TASK —
Word for word, copy every line of the data.

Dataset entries
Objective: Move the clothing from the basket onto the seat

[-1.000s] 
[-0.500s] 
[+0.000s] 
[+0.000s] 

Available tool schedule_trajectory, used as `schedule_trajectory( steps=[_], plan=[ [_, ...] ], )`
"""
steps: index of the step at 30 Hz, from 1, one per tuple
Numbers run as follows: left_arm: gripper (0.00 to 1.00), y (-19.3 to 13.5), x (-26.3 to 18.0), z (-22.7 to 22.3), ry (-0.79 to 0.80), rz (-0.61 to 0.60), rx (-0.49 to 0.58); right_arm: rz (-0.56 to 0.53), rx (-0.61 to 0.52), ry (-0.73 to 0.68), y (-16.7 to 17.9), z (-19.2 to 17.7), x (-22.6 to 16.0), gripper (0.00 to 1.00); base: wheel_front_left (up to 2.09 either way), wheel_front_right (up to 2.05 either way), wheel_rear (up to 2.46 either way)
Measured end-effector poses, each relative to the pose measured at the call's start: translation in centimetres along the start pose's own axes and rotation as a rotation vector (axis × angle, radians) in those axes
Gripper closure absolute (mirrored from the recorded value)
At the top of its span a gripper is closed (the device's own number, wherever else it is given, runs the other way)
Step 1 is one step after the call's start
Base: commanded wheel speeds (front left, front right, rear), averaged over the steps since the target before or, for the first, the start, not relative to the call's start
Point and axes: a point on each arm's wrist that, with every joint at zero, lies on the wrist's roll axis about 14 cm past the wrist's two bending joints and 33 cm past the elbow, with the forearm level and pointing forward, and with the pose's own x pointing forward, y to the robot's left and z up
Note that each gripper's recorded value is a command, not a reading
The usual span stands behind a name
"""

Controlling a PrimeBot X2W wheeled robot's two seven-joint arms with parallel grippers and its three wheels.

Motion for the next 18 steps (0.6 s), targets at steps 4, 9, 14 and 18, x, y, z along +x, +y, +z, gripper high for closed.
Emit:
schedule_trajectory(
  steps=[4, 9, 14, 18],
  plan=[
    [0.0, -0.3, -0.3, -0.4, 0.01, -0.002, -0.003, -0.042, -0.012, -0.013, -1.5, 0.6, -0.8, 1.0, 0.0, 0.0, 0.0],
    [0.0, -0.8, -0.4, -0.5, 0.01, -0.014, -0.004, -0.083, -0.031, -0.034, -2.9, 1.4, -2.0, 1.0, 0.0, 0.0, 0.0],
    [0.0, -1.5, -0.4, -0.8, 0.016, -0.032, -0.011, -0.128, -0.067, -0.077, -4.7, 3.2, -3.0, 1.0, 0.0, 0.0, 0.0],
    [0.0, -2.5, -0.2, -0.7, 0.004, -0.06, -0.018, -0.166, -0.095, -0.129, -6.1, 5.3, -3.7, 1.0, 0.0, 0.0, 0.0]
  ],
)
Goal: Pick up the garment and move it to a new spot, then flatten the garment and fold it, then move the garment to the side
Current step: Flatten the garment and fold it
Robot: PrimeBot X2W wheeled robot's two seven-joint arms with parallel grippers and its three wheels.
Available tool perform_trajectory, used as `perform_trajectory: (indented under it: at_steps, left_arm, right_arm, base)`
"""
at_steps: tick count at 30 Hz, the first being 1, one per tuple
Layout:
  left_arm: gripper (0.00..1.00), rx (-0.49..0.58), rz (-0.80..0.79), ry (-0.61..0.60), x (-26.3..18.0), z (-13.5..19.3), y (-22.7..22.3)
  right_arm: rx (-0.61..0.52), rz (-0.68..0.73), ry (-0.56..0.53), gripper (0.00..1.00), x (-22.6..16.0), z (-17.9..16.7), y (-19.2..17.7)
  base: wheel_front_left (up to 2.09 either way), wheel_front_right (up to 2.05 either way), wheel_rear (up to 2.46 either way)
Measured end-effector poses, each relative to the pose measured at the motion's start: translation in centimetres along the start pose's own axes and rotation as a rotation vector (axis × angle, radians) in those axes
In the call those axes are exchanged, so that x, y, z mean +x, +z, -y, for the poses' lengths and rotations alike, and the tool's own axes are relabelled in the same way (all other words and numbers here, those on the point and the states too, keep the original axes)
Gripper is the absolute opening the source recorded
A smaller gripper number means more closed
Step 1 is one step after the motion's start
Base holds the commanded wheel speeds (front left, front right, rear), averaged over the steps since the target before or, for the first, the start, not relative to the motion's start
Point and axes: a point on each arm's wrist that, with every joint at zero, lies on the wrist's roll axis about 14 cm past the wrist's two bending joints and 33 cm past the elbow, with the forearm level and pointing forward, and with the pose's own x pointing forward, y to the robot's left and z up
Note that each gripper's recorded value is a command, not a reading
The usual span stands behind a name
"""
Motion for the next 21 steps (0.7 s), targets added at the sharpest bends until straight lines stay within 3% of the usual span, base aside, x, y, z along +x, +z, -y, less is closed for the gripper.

RESPONSE —
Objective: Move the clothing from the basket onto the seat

[-1.000s] 
[-0.500s] 
[+0.000s] 
[+0.000s] 

Available tool schedule_trajectory, used as `schedule_trajectory( steps=[_], plan=[ [_, ...] ], )`
"""
steps: index of the step at 30 Hz, from 1, one per tuple
Numbers run as follows: left_arm: gripper (0.00 to 1.00), y (-19.3 to 13.5), x (-26.3 to 18.0), z (-22.7 to 22.3), ry (-0.79 to 0.80), rz (-0.61 to 0.60), rx (-0.49 to 0.58); right_arm: rz (-0.56 to 0.53), rx (-0.61 to 0.52), ry (-0.73 to 0.68), y (-16.7 to 17.9), z (-19.2 to 17.7), x (-22.6 to 16.0), gripper (0.00 to 1.00); base: wheel_front_left (up to 2.09 either way), wheel_front_right (up to 2.05 either way), wheel_rear (up to 2.46 either way)
Measured end-effector poses, each relative to the pose measured at the call's start: translation in centimetres along the start pose's own axes and rotation as a rotation vector (axis × angle, radians) in those axes
Gripper closure absolute (mirrored from the recorded value)
At the top of its span a gripper is closed (the device's own number, wherever else it is given, runs the other way)
Step 1 is one step after the call's start
Base: commanded wheel speeds (front left, front right, rear), averaged over the steps since the target before or, for the first, the start, not relative to the call's start
Point and axes: a point on each arm's wrist that, with every joint at zero, lies on the wrist's roll axis about 14 cm past the wrist's two bending joints and 33 cm past the elbow, with the forearm level and pointing forward, and with the pose's own x pointing forward, y to the robot's left and z up
Note that each gripper's recorded value is a command, not a reading
The usual span stands behind a name
"""

Controlling a PrimeBot X2W wheeled robot's two seven-joint arms with parallel grippers and its three wheels.

Motion for the next 18 steps (0.6 s), targets at steps 4, 9, 14 and 18, x, y, z along +x, +y, +z, gripper high for closed.
Emit:
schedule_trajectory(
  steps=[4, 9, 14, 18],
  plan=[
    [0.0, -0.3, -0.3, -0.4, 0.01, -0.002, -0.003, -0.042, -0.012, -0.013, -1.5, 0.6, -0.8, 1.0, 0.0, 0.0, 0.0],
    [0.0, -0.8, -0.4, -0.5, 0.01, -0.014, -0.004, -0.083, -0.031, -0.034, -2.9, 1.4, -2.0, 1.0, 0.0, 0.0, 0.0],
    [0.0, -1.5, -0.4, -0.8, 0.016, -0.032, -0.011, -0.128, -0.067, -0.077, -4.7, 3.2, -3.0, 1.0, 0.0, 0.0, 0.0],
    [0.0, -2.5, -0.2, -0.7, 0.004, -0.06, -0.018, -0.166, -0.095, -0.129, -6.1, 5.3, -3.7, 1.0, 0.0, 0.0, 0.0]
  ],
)
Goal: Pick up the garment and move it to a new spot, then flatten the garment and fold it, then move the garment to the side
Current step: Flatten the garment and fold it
Robot: PrimeBot X2W wheeled robot's two seven-joint arms with parallel grippers and its three wheels.
Available tool perform_trajectory, used as `perform_trajectory: (indented under it: at_steps, left_arm, right_arm, base)`
"""
at_steps: tick count at 30 Hz, the first being 1, one per tuple
Layout:
  left_arm: gripper (0.00..1.00), rx (-0.49..0.58), rz (-0.80..0.79), ry (-0.61..0.60), x (-26.3..18.0), z (-13.5..19.3), y (-22.7..22.3)
  right_arm: rx (-0.61..0.52), rz (-0.68..0.73), ry (-0.56..0.53), gripper (0.00..1.00), x (-22.6..16.0), z (-17.9..16.7), y (-19.2..17.7)
  base: wheel_front_left (up to 2.09 either way), wheel_front_right (up to 2.05 either way), wheel_rear (up to 2.46 either way)
Measured end-effector poses, each relative to the pose measured at the motion's start: translation in centimetres along the start pose's own axes and rotation as a rotation vector (axis × angle, radians) in those axes
In the call those axes are exchanged, so that x, y, z mean +x, +z, -y, for the poses' lengths and rotations alike, and the tool's own axes are relabelled in the same way (all other words and numbers here, those on the point and the states too, keep the original axes)
Gripper is the absolute opening the source recorded
A smaller gripper number means more closed
Step 1 is one step after the motion's start
Base holds the commanded wheel speeds (front left, front right, rear), averaged over the steps since the target before or, for the first, the start, not relative to the motion's start
Point and axes: a point on each arm's wrist that, with every joint at zero, lies on the wrist's roll axis about 14 cm past the wrist's two bending joints and 33 cm past the elbow, with the forearm level and pointing forward, and with the pose's own x pointing forward, y to the robot's left and z up
Note that each gripper's recorded value is a command, not a reading
The usual span stands behind a name
"""
Motion for the next 21 steps (0.7 s), targets added at the sharpest bends until straight lines stay within 3% of the usual span, base aside, x, y, z along +x, +z, -y, less is closed for the gripper.

Nothing further is needed for the exercise.